Recess Interviews: Phillip Lopate

Writer and educator Phillip Lopate is the author of the award-winning personal essay collection Portrait of My Body and two novels and collections of poetry. His essays, poetry and film and architectural criticism have appeared in The Best American Short Stories, Vogue, The New York Times and Harvard Educational Review, and he is currently a professor and Nonfiction Director for Columbia University’s MFA writing program. As a Blackburn Visiting Writer in Duke’s English department, Lopate sat down with Recess’ Caitlin Moyles to discuss his 12 years as a writer-in-the-schools, motivation behind personal essays and the skills needed to maintain a versatile writing career.

Recess: What was your first job after graduating from Columbia? Were you a freelance writer?

Phillip Lopate: Well, I was a ghostwriter for a while. I was a ghostwriter for various social scientists, architects, psychologists, that kind of thing. I also worked for an anti-poverty program as a data analyst, so it was all very catch-as-catch-can and very freelance. My first steady work was as a Writer in the Schools, which was then a new opportunity through programs from the state arts council and the federal government that placed writers in schools to work with students. I worked with children in poetry and fiction. And out of that experience I wrote a book called Being With Children, which was an attempt to describe the ups and downs of teaching in an inner-city school in New York City. I taught the kids poetry and fiction and comic books, and made movies with them, and put on plays with them, and started a radio station with them. The idea was to follow out the energy of the kids and create a platform for their interests.

R: Since your 12 years as a writer-in-the-schools, you’ve worked as a professor at different universities and your career as a freelance writer has been on the side?

PL: Right, I never felt that it was owed me to just write. I never felt the world owed me a living, I knew I had to make my own living. I’ve always regarded myself not just as a writer, but as a teacher.

R: What was your first major success?

PL: My fist book was a book of poems. I was drawn into a poetry circle in New York City and wrote a book called The Eyes Don’t Always Want to Stay Open. Then I wrote Being With Children, which was my first book with a major publisher, and my third book was a novel. So I began with poetry, nonfiction and fiction. It’s a good way of avoiding writer’s block if you can write in all different genres. For anyone who wants to become a writer I recommend developing some sub-specialties, some interests.

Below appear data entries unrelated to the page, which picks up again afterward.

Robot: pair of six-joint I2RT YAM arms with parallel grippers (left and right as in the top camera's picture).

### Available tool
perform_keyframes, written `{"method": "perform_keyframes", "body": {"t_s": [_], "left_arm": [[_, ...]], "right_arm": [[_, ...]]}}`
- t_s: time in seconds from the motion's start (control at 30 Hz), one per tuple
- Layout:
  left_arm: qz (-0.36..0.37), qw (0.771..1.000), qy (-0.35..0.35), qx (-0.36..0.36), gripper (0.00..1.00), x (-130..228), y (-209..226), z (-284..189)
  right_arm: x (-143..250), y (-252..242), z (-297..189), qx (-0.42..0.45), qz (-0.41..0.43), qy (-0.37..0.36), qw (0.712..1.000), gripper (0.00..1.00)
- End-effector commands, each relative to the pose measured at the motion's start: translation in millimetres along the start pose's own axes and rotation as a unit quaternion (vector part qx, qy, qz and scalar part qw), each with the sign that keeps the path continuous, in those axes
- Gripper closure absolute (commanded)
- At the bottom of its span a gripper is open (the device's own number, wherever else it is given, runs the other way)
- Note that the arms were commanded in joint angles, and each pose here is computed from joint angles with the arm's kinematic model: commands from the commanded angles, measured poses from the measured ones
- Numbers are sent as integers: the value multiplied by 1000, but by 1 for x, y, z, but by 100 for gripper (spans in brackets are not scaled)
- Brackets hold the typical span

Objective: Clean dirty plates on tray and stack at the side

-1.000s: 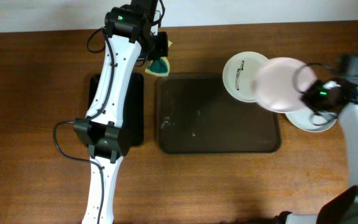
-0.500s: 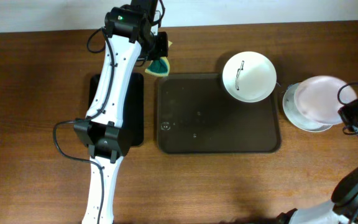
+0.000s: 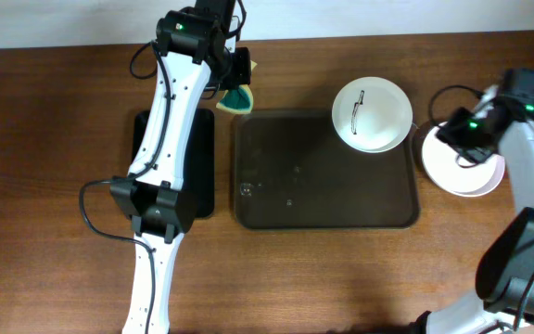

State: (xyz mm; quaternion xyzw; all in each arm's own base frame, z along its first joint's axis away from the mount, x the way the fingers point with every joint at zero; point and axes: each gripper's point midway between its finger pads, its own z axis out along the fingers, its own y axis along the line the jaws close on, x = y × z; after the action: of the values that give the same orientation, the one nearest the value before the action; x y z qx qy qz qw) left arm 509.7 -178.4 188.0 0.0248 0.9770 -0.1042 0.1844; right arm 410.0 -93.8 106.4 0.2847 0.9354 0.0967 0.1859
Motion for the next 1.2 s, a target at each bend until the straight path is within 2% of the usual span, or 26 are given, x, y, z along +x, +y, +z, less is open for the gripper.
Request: {"method": "perform_keyframes", "body": {"t_s": [0.0, 0.3, 0.73, 0.93, 1.03, 1.17], "left_arm": [[6, 1000, -17, -1, 100, -6, 2, -11], [7, 1000, -17, -1, 100, -6, 1, -11], [9, 1000, -18, 1, 100, -7, -1, -9], [9, 1000, -16, 0, 100, -6, -1, -9], [9, 1000, -16, 0, 100, -6, 0, -9], [9, 1000, -16, 0, 100, -6, 0, -9]], "right_arm": [[6, 12, 24, 48, -10, 1, 999, 55], [28, 24, 85, 85, -28, 29, 996, 59], [33, 48, 97, 68, -58, 23, 996, 59], [63, 38, 112, 93, -65, 78, 990, 60], [82, 28, 107, 110, -68, 120, 984, 66], [112, 36, 98, 66, -121, 193, 972, 71]]}}
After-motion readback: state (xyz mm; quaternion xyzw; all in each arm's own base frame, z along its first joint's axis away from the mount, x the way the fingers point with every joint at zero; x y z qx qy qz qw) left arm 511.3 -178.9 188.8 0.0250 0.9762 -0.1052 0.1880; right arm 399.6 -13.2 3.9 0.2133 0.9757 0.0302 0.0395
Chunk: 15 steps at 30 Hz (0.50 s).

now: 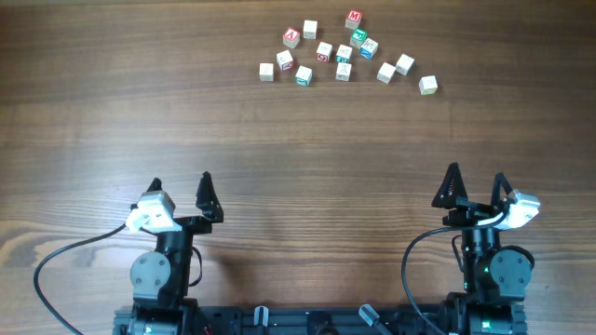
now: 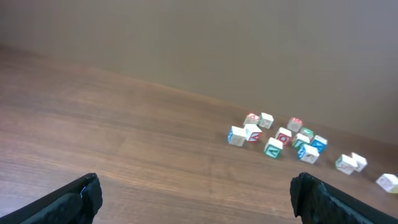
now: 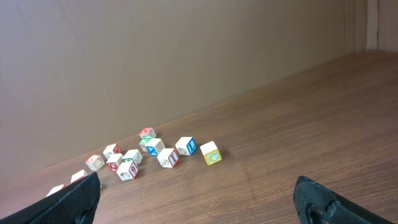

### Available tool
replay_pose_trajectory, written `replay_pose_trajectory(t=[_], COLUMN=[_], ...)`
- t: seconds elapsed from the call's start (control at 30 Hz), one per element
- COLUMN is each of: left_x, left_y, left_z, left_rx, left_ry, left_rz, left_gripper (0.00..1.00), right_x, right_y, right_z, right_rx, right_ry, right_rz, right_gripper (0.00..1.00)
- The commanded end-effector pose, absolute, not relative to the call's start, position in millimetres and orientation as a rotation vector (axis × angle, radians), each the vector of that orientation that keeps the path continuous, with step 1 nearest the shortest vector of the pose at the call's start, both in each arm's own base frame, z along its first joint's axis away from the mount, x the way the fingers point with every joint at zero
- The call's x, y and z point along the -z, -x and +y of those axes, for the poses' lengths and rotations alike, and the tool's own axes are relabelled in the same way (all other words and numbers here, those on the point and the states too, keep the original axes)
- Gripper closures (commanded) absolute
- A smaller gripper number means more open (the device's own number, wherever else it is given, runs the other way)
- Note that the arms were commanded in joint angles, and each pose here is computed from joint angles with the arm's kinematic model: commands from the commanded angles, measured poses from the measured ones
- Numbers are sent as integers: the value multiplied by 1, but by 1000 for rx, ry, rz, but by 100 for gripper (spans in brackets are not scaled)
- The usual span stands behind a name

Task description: Form a circle

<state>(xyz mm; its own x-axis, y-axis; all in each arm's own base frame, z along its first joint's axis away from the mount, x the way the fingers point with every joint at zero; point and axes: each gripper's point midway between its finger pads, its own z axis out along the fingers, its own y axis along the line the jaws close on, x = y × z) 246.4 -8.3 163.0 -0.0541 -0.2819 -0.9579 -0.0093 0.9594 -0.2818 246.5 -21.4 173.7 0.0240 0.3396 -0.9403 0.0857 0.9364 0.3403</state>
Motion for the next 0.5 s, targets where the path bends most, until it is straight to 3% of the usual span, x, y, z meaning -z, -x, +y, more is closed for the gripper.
replay_pose_trajectory(t=[0.0,0.3,0.47], left_x=[-170,-248,-284], left_y=[-246,-234,-249], left_z=[-22,-31,-42], left_rx=[304,336,342], left_ry=[167,93,17], left_rz=[1596,1501,1582], left_gripper=[0,0,0], right_x=[-174,-174,-174], right_y=[-247,-247,-247], right_z=[-20,-20,-20], right_rx=[-210,-210,-210], right_ry=[-335,-335,-334], right_rz=[1541,1541,1541], right_gripper=[0,0,0])
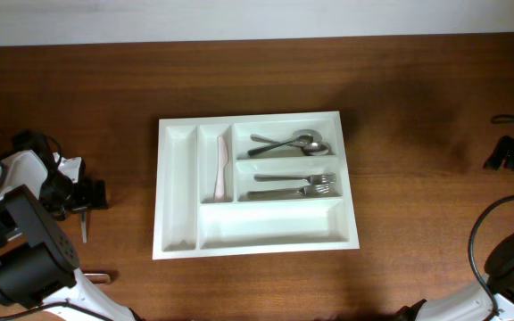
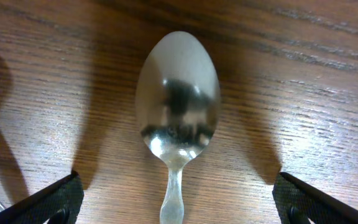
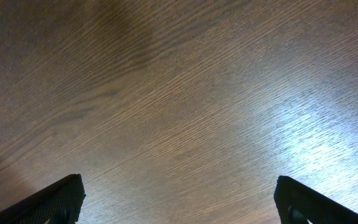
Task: Pack container
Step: 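Lower the left gripper and grasp a metal spoon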
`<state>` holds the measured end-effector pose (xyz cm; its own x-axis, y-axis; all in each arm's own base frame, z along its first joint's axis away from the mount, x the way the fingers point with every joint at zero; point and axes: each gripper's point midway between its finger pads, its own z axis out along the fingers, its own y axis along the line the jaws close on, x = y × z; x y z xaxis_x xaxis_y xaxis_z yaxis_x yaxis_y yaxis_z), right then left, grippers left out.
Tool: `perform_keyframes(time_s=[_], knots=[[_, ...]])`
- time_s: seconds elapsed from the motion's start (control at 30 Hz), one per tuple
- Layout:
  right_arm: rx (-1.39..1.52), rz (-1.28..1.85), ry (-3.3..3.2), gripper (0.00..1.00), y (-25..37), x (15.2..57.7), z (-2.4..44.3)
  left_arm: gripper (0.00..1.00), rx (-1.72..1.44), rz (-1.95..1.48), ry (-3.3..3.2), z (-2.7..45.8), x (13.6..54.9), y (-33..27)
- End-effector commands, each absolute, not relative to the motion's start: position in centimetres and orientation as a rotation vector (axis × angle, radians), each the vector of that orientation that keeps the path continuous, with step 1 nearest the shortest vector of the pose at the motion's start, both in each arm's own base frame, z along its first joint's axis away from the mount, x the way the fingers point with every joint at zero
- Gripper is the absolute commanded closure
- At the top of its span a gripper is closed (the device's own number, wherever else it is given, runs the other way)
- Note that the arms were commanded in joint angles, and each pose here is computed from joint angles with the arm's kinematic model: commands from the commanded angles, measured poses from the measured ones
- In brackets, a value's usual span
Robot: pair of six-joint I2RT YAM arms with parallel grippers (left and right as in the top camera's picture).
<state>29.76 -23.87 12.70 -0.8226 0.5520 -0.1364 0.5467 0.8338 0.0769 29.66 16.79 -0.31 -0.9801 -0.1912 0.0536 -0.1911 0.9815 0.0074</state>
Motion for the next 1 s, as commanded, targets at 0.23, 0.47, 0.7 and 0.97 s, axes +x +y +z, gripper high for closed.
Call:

R: What’s the most valuable skill you have in maintaining such a versatile career?

PL: Curiosity is the most valuable skill. Follow up your interests, be willing to do research. At first I just wrote about things that didn’t require me to get out of the house, now I write more and more about things that require some research and study. I need to learn something.

R: You’re best known for your personal essays. What is the motivation and intent behind a personal essay?

PL: On the one hand, a personal essay is a conversation with yourself in which you’re trying to track your own thoughts. It’s often helpful not to know where you want to go. You allow yourself to digress. It’s a kind of thought experiment. On the other hand, it’s also an attempt to build community with the reader. Very often a personal essay will have a conversational tone, a quality of intimacy and attempt to confide. So there’s a two-track system going on. Teaching students, I tell them to try to cultivate doubt, because I think there’s a lot of interest in contradiction and doubt and paradox, and that’s one of the ways you explore your own thinking. So it becomes a tolerant form for having odd thoughts, even anti-social thoughts.

R: Is it a cathartic art form?

PL: I don’t know if it’s cathartic. It’s analytical, and it’s making friends with your mind.

R: As a professor, what’s your take on the value of a liberal arts education?

PL: I like to be interested in a lot of things and cultivate a range of interests. I’m all for liberal arts education, because you may not know what you want to specialize in at first. A well-educated, cultivated mind is necessary to be a member of a republic. Plus it pays my bills, so I’m all for it.